You see how Jesus is preparing him here for the tears? He tells him that he has future work for him to do, that he wants Peter to do, and confirms that he must do it. You see that it is not that now Peter must wait for years, sitting in the back row, quiet and repentant. When Peter through repentance is restored to the Lord who knows his heart, then that Lord has a work for him. “when you have turned back, strengthen your brothers” (v.32). Peter would one day see Andrew or Bartholomew looking very sad, not praying in the prayer meeting, not taking part in the life of the church, spiritually very weak. When he talked with them about this they finally told him that they had sinned and had lost the joy of salvation. They couldn’t have told that to anyone better because he had walked that path and behaved in a sub-Christian way. “Let me tell you what happened to me . . .” Peter would say and then he told them of his falls but that Jesus had looked at him and it had broken his heart, but that Jesus had restored him, and used him mightily on the Day of Pentecost. “That is what you must do,” he told them. “You must confess your sin to the Lord and then go on in the Christian life. There’s a work for Jesus for you to do. Everything hangs on this; whether you love him or not. If you love him you will trust him and speak to him and ask for his forgiveness.”

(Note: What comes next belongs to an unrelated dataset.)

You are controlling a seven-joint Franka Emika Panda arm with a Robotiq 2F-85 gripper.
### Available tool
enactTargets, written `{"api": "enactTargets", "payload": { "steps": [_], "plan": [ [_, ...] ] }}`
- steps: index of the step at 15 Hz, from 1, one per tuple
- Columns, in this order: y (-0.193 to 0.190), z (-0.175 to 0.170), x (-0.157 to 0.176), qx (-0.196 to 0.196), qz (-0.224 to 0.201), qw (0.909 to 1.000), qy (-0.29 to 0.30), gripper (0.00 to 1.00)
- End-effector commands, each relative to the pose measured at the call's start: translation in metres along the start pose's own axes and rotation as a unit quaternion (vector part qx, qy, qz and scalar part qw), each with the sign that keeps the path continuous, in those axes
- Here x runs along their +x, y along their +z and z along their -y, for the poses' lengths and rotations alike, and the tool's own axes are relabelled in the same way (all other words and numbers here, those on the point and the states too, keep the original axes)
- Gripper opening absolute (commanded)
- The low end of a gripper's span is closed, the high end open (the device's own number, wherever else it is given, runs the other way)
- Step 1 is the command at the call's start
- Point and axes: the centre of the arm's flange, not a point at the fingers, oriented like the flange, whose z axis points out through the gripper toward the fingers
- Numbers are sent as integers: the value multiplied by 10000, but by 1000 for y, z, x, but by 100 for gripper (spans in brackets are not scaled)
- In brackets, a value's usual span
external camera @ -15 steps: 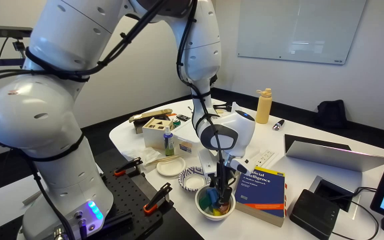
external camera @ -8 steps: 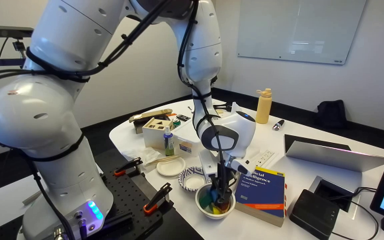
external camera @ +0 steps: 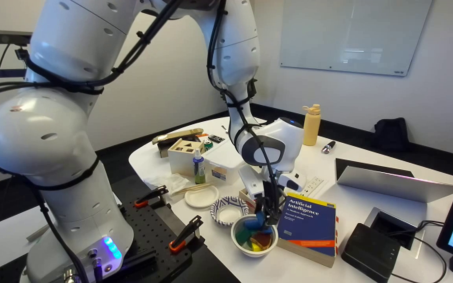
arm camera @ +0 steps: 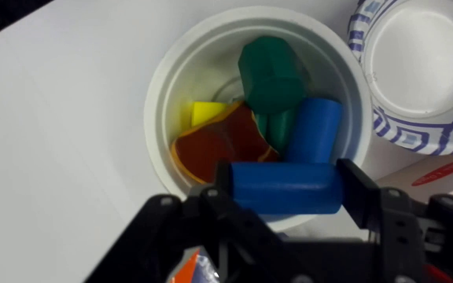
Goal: Place one blue block on the white and blue plate
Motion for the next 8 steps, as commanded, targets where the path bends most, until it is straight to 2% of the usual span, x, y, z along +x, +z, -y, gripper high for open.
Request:
{"api": "enactTargets", "payload": {
  "steps": [1,8],
  "plan": [
    [-24,32,-18,161,121,9972,-725,43],
    [7,108,-58,362,529,9828,-1733,43]
  ]
}}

Then Peter told them how he was restored by Jesus. “It was like this,” he said, and he told them what John tells us in John chapter 21 what happened at the end of a meal together. “When they had finished eating, Jesus said to Simon Peter, ‘Simon son of John, do you truly love me more than these?’ ‘Yes, Lord,’ he said, ‘you know that I love you.’ Jesus said, ‘Feed my lambs.’ Again Jesus said, ‘Simon son of John, do you truly love me?’ He answered, ‘Yes, Lord, you know that I love you.’ Jesus said, ‘Take care of my sheep.’ The third time he said to him, ‘Simon son of John, do you love me?’ Peter was hurt because Jesus asked him the third time, ‘Do you love me?’ He said, ‘Lord, you know all things; you know that I love you.’ Jesus said, ‘Feed my sheep’” (Jn.21:15-17). How are people strengthened? By eating good food, and the best food is prepared by the apostles, the writings of Matthew, Mark, Luke and John, Peter and Paul, as they are found in the New Testament. Though we too have stood by a fire and warmed ourselves and denied our Lord and sworn we don’t know him, yet that same Lord prays for us for our forgiveness and tells us that he has still a work for us to do. Strengthen the brethren!